On the offensive and defensive elements of data strategy
by Jelani Harper 20 December 2019
As the coming decade nears, the initial excitement attendant to technologies deemed “new” in the present decade is considerably waning. Organizations are devoting much greater focus to the business value derived from various applications of cognitive computing, the Internet of Things, and even Blockchain, than to the hype surrounding them.
Realizing the promise of this assortment of technologies and applications, however, necessitates overcoming the inherent obstacles of dealing with data at scale, external to the enterprise, and with low latency. Each of these factors, each of the aforementioned technologies and their applications, only increase the importance of data strategy to effectively dealing with what simply equates to more data, faster, and more distributed than ever before.
The basic paradigm of utilizing both offensive and defensive dimensions of data strategy remains as relevant as it ever was. “To give this analogy, if you are only doing offense when it comes to data strategy, or only doing defense, you are losing the game,” cautioned EWSolutions president and CEO David Marco. “Your data strategy must include a strong offense coupled with a strong defense.”
The defensive aspect of data strategy includes reducing enterprise risk by dealing with regulatory compliance, legal issues, discovery, and cost. The offensive side is predicated on the reusability of data assets to increase monetization, personalization, and optimization so that, according to David Schweer, product marketing director at Aprimo, organizations can ideally “reuse this [data] multiple times” for competitive advantage—even across use cases.
Shades of metadata
Metadata management will likely always remain the core of data strategy, data management, and data governance. Metadata management is foundational to accounting for the massive quantities of training data for machine learning models. When pairing facets of the Internet of Things with applications of Artificial Intelligence (the AIoT), organizations must standardize their metadata management. Whether utilized for offensive or defensive purposes, astute metadata management involves:
- Classifications: According to Marco, the most strategic means of classifying metadata is binary and based on business meaning: “When you look at it, you must first have your classification built from the business concept, which is a thing, state, city: something granular that I cannot break down further. And then also from a business group level, because then each one of those business concepts are tied to a technical instantiation.” Classifications are helpful for identifying PII.

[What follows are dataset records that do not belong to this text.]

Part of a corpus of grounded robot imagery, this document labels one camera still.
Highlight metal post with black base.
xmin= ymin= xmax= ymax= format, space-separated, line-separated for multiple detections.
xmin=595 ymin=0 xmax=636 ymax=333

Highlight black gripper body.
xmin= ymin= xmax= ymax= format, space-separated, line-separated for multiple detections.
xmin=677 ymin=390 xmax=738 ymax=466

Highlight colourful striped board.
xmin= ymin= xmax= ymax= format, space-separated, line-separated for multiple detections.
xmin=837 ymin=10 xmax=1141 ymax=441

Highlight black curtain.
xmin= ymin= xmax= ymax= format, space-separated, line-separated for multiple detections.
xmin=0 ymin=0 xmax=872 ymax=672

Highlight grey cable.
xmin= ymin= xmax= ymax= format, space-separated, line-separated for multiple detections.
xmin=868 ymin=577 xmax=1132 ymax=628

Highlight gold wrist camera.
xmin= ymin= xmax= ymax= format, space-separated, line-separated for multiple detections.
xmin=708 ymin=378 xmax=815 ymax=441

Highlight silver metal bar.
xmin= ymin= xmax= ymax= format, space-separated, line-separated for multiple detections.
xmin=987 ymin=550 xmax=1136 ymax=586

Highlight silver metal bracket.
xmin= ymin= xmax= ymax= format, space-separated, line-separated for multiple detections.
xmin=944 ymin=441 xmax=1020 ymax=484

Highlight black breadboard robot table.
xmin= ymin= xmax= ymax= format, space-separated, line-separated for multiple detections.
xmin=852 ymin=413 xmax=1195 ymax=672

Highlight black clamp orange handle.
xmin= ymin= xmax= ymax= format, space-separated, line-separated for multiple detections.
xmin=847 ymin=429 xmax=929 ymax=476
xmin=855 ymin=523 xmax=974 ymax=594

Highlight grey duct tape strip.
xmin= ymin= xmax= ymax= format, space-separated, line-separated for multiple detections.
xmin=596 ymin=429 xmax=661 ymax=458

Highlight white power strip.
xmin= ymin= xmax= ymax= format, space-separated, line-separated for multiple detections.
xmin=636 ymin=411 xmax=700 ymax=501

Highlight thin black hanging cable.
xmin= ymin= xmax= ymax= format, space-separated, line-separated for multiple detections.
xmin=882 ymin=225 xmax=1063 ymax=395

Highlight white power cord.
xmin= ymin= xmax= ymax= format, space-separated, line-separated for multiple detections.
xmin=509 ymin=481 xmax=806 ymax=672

- Tagging: Tags are used to describe various dimensions of data so, for example, users can “describe an image in as many unique ways as possible so I can find what I’m searching for,” Schweer explained. “Metadata is broader, but tagging is a form of metadata.” Tagging is particularly advantageous for reusing data or content. Numerous options exist for automating tagging via natural language technologies and machine learning.
- Taxonomies: The hierarchies of the terms used to describe data are especially important for leveraging a centralized approach to accommodate the burgeoning decentralized data landscape. Schweer said the relationship between tagging and taxonomies is “not important to the user experience; it is the user experience.” When several users are relying on the same repository for multiple purposes or use cases, “how that’s organized and what you have access to is courtesy of your taxonomy,” Schweer added. “My user experience and ability to get my personal job done is 100 percent driven by taxonomy, metadata, and tagging capabilities.”
The governance framework
Marco explained that while metadata management is the part of data management pertaining to the technical applications of data, data governance is “your people processes. That’s how we’re going to build a structure and an organizational framework that allows us to make enterprise decisions about our data.” Organizations must have a formal data governance construct in place as part of their overall data strategy, but especially for supervising the massive data amounts associated with contemporary cognitive computing applications. Both the defensive and offensive sides of data strategy involve data governance hallmarks of lifecycle management, data quality, and data provenance.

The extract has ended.